其实,在听到周岳只受皮外伤的时候他就想走了。
然而当听到还有暗劲高手时,他就想要跑了。
“必须赶紧搬家!”陆离心中警铃大作,只想快点回家。
陆离很庆幸自己的谨慎,若是方才跟著那人身后破门而入,莫说是屋內的两个明劲了,就是这一堆持刀恶徒都能让自己头疼不已。
陆离深吸一口气,正准备跑路,眼角却是突然瞥见方才掀开的那一角瓦片。
此刻,若有似无的药香正逸散到陆离鼻尖。
“不对。

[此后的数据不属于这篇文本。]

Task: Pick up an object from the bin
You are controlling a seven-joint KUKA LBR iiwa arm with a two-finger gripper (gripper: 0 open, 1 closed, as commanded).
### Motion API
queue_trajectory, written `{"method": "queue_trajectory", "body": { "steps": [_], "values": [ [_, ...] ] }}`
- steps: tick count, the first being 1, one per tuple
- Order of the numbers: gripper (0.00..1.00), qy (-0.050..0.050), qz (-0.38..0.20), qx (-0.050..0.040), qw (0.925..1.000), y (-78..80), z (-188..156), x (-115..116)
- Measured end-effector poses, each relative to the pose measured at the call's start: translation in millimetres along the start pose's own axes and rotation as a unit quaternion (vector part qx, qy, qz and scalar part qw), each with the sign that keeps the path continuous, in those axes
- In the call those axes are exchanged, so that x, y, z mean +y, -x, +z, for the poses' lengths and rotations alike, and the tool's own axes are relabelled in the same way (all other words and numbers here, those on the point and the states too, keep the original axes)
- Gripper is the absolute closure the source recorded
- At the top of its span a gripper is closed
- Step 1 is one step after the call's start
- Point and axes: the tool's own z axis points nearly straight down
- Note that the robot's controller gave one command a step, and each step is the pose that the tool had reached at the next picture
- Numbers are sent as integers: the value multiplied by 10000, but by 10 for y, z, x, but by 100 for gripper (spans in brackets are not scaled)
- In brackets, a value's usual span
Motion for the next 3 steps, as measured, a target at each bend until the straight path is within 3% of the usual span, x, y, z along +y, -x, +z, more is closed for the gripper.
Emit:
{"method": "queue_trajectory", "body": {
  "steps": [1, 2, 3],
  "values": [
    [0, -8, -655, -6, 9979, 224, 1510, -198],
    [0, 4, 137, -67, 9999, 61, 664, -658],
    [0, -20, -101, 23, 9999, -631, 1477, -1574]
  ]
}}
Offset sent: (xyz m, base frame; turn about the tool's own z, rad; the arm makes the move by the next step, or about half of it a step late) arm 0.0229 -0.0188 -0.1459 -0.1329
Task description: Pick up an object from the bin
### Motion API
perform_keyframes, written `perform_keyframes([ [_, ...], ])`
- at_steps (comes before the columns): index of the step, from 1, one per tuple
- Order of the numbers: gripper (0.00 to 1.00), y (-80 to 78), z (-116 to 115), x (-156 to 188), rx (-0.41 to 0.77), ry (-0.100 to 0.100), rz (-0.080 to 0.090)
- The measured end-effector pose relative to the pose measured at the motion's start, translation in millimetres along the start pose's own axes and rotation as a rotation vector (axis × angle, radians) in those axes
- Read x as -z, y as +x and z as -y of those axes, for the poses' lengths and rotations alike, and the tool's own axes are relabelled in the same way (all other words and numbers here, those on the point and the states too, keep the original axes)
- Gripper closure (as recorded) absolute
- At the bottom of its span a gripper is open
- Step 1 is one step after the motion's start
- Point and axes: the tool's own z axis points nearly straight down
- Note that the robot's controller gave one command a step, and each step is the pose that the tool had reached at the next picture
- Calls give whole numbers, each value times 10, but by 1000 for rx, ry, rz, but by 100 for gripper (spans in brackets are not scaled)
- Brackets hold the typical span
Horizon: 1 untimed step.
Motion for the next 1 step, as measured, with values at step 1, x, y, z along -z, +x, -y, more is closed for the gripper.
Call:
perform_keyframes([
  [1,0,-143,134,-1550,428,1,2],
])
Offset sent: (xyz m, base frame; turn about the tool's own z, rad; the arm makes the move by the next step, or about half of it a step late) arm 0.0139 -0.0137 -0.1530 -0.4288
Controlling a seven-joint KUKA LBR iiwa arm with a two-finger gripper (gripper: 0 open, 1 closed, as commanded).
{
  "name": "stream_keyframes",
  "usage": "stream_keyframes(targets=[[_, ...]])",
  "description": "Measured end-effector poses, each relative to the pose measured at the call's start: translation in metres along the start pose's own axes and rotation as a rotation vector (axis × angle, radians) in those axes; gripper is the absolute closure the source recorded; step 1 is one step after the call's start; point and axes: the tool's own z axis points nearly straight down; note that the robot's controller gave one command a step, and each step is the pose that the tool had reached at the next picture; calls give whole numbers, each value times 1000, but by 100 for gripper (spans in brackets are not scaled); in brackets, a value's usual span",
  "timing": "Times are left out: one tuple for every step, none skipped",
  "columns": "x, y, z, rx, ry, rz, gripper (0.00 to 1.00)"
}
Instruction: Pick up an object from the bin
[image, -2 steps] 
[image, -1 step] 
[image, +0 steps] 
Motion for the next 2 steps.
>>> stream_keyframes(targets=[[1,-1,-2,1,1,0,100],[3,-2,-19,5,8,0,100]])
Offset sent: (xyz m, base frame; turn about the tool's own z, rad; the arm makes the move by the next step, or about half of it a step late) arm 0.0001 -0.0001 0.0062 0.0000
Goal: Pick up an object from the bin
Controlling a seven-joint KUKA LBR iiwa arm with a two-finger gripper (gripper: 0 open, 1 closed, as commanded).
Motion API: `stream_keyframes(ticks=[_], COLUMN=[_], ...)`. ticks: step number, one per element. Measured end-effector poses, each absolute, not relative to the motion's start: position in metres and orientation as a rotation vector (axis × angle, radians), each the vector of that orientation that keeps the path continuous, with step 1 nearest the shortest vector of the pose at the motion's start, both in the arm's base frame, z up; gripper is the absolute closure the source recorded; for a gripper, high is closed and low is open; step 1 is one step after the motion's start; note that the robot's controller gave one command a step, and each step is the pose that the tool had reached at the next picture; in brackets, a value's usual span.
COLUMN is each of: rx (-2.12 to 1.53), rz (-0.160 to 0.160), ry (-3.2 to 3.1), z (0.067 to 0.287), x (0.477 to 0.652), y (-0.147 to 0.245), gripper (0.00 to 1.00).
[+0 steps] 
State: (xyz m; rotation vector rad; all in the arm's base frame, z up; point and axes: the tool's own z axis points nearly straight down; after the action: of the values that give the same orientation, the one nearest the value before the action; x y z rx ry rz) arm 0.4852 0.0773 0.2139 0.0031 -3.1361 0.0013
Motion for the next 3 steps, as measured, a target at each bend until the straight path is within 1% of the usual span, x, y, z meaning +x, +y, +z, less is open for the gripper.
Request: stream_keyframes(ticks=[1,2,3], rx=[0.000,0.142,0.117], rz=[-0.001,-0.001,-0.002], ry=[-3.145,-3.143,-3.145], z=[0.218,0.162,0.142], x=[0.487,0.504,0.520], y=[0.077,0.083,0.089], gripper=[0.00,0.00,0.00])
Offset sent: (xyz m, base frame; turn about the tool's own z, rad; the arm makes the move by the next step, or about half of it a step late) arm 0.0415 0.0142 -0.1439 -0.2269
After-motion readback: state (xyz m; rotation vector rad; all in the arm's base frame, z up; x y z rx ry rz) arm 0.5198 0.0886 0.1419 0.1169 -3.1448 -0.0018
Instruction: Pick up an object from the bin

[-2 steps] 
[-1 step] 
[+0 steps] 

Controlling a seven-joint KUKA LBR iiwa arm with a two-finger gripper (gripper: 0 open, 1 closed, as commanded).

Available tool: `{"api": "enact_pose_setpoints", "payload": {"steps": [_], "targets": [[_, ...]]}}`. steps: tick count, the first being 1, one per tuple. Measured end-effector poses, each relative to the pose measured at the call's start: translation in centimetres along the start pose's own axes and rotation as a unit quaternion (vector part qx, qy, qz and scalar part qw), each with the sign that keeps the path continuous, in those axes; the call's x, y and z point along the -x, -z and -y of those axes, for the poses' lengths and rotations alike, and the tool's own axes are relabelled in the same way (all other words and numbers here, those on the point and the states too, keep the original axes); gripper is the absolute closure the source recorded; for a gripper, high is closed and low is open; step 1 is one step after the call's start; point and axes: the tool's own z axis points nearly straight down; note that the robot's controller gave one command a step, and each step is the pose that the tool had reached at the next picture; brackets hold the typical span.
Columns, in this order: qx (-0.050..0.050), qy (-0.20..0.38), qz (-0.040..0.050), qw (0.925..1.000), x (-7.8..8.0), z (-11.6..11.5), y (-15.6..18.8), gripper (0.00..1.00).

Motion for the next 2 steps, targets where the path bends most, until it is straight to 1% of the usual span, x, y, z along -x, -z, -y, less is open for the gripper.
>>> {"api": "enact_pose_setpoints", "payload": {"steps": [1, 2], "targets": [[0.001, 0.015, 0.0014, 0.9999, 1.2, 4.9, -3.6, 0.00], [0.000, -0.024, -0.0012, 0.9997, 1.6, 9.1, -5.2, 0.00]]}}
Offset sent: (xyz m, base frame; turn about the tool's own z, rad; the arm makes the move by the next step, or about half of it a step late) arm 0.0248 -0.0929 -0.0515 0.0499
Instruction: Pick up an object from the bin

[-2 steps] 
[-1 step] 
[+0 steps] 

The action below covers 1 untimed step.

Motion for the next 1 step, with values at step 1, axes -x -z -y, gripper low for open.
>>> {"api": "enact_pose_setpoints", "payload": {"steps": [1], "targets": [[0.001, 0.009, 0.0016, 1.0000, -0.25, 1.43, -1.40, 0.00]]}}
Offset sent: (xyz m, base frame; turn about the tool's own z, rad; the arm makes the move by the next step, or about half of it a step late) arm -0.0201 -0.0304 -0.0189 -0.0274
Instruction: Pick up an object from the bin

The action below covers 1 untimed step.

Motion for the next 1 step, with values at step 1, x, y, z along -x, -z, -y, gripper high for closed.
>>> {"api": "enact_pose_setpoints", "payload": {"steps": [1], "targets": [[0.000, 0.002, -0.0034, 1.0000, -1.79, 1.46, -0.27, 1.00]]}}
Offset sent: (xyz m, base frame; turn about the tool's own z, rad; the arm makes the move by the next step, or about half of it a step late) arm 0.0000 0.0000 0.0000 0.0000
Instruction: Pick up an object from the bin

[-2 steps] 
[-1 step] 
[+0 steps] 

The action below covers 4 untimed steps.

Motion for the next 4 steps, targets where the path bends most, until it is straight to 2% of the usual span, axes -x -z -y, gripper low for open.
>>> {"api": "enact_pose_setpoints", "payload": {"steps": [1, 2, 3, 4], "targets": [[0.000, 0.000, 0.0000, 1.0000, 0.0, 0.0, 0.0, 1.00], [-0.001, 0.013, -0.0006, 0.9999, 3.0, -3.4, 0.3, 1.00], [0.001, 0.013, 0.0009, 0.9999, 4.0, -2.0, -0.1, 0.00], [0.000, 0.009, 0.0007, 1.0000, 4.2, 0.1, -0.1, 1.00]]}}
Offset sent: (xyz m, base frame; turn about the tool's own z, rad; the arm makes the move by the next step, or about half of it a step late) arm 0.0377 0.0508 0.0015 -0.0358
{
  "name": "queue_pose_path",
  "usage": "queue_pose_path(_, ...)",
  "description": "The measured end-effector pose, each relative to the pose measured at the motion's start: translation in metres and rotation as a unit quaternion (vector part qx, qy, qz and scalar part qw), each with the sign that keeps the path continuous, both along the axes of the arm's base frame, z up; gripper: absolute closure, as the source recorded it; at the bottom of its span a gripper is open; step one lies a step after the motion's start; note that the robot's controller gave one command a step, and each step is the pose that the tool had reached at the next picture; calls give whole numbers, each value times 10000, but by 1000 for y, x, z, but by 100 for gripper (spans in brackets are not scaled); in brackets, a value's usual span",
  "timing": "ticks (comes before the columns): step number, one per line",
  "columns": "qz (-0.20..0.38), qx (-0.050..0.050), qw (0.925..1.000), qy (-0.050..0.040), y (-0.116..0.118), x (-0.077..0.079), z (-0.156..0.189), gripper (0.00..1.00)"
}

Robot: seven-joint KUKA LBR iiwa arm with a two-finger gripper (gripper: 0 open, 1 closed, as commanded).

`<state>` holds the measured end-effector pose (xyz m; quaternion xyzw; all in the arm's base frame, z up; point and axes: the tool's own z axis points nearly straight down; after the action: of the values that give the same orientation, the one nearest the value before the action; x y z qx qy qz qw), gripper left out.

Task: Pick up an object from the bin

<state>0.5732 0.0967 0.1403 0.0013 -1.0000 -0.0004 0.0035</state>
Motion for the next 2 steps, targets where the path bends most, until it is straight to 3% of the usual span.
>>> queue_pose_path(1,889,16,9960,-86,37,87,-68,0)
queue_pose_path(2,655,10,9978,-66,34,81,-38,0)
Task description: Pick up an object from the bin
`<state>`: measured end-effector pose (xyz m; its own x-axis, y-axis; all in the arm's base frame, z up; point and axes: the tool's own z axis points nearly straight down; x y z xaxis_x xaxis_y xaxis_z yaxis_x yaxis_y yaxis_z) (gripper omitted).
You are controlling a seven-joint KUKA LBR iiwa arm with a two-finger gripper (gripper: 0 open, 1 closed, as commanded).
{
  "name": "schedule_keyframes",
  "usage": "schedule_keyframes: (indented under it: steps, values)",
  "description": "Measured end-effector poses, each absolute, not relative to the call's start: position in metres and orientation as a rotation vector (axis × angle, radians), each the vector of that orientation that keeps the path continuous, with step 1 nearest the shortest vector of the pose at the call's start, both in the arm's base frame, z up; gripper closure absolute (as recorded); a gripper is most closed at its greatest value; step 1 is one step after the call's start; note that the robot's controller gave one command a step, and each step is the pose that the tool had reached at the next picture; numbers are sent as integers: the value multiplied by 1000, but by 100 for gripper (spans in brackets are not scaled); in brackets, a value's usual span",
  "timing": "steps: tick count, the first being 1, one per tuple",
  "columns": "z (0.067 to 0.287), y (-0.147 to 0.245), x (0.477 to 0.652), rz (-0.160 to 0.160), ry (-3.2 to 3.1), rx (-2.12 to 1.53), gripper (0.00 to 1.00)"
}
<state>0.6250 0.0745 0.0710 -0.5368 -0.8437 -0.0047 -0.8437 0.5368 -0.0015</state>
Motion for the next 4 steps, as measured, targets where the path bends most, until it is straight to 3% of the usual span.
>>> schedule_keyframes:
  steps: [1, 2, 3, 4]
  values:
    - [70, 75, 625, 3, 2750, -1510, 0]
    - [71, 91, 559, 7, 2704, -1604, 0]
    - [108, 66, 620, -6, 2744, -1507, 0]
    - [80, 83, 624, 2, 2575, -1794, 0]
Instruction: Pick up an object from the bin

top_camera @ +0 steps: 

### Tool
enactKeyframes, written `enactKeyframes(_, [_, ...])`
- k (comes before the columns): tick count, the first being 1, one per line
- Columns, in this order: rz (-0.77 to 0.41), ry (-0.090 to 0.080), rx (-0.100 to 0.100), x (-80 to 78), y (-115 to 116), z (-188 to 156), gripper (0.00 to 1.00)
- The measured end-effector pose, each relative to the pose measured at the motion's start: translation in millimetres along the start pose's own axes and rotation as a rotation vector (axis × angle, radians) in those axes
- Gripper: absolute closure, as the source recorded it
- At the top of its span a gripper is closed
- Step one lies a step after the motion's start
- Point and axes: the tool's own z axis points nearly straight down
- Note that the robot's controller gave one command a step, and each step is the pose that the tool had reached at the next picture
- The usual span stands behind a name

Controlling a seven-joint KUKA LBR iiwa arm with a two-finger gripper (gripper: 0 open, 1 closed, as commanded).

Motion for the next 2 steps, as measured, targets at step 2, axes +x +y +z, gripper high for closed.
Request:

”
陆离脚步一顿。
自己在屋顶都能闻到药味,若真只是皮外伤,至於用这么多金疮药吗?
再结合对方玩了一手灯下黑的手段……
那什么大哥,估计也是假的吧。
陆离又重新贴到瓦片旁。
此刻,交代完一些事情,野狼帮的核心帮眾们也是离去,屋內仅剩周岳一人。
也就在这时,周岳脸色一变,嘴角忽的溢出鲜血。
“娘希匹……”
“狗日的张铁,为了除掉我还真是不择手段……”
周岳擦拭嘴角血跡,又拿出一颗药丸塞入嘴中。
他的眼神中满是怒火。
张铁不知从哪里找来了几个武馆弟子帮忙。
导致现在的野狼帮几乎被猛虎帮打散了,整个帮派都是人心惶惶,再加上自己重伤,让这艘本就漏洞百出的小船更加风雨飘摇。
若是自己不装作没事人,並且不拿出周泰大哥的话,恐怕自己周边不少人立马便会反水,並且割下他的头颅去见新主子!
周岳给自己上著药,全然不知此刻自己头顶正有一双眼睛正盯著自己。
“老狐狸,灯下黑还不够,还一诈再诈是吧。”
屋顶的陆离冷笑,自己竟差点也成了周岳口中的蠢货!
还好,自己的战略腚力比较强。
陆离脑海中思虑著对策,最终消失在黑夜里。